Rabbi Michael Whitman of the Hampstead Orthodox synagogue Adath Israel advises the centre on questions regarding Judaism. Among other things, he helps oversee the kashrut of the home (the regulations regarding kosher food). All food at the shelter, for residents whether they are Jewish or not, is kosher. He also is available for residents and other clients interested in obtaining a “get,” the religiously required consent of the husband to divorce required if a woman is to
remarry within Orthodox Judaism.

Sasson’s term as executive director was also marked by the development of counselling services for the children of shelter residents, to ward off the danger that what they had seen could lead to the girls’ becoming victims and the boys’ becoming abusers in later life.

In her last message in the Auberge Shalom annual report, Sasson said the centre had set out some priorities including adjusting clinical services to serve more diverse needs, such as a new support group for adults who witnessed conjugal violence as children.

“We have dreamt of where we want to go and of what we want to accomplish with the ultimate goal of offering our support and care to all women and children who have made the courageous choice to end the violence in their lives,” Sasson said.

1 Comment on "Auberge Shalom director bridged communities"

  1. I just gave my first donation to Auberge Shalom during the holidays.
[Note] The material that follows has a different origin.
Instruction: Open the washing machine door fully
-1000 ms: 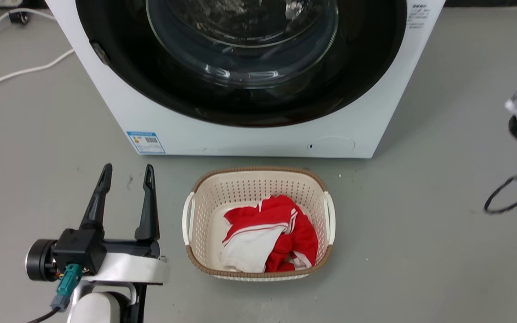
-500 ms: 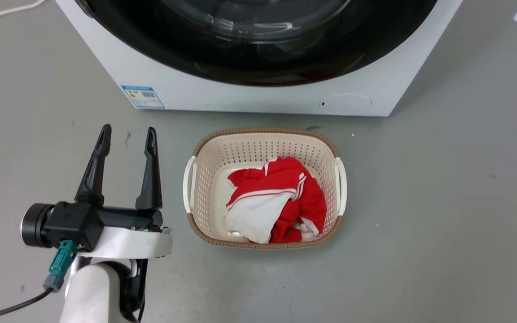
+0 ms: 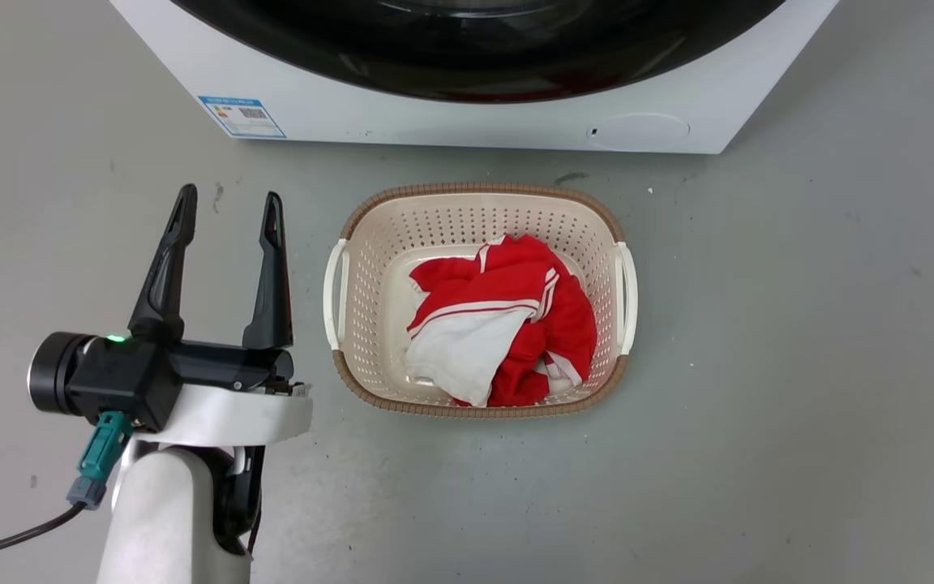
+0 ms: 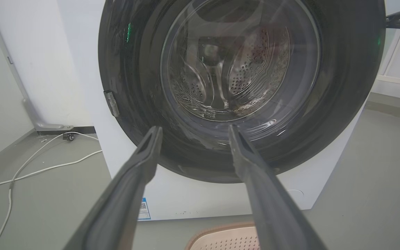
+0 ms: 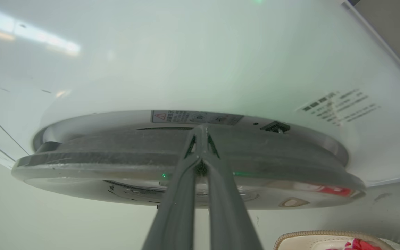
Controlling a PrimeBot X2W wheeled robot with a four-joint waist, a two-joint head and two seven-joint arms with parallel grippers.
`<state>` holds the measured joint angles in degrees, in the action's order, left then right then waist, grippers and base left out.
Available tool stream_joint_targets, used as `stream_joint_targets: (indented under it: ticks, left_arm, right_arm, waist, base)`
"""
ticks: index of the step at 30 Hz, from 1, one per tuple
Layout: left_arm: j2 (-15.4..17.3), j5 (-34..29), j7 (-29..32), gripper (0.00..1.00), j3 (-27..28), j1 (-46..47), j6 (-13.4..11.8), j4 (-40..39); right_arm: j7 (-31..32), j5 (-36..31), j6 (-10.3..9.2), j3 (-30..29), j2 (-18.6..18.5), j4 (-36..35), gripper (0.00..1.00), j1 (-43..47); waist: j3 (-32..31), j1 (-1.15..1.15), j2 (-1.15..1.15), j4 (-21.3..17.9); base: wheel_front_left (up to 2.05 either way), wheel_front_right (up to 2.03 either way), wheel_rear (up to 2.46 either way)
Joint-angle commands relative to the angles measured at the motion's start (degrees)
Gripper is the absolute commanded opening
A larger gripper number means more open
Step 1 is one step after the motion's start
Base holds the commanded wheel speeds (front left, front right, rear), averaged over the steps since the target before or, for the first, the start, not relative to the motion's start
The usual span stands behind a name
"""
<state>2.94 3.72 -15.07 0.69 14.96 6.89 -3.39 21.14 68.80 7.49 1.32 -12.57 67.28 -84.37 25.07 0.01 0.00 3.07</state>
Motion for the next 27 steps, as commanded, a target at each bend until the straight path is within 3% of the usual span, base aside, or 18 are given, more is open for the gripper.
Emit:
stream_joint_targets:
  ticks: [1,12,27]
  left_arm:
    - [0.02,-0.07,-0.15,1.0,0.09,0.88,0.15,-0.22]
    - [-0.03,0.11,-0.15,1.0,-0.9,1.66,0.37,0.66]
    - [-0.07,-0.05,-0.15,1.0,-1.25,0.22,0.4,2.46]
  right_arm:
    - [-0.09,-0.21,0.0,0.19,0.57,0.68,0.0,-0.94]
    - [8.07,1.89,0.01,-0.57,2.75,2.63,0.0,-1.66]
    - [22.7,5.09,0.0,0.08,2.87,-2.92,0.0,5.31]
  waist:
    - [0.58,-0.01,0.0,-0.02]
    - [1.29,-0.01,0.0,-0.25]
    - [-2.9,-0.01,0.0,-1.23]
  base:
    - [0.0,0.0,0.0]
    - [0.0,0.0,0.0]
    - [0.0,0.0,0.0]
At the time I was under the impression that it was mostly serving Jewish women/families. I found this article very informative and I’m even more impressed at the scope and reach of the organisation. It seems like a perfect exemplar in its’ field, if perfection can indeed be reached.

    I am flabbergasted that in this day and age, after all it is 2017!, that the Get is still allowed against women. Why is that still upheld in the Jewish religion without more outcry and active protest to make it unacceptable? BTW, I am female and a proud Jew, but this is not something I am proud about. Women’s rights are human rights, this is a Neanderthal approach where a woman’s rights are transferred to the husband when she marries and the Get allows the wife to get her legal rights transferred back to her? If that is correct, women are still chattel? The Get frees permits the divorcee to be “permitted to all men”. Archaic. A travesty of Jewish justice.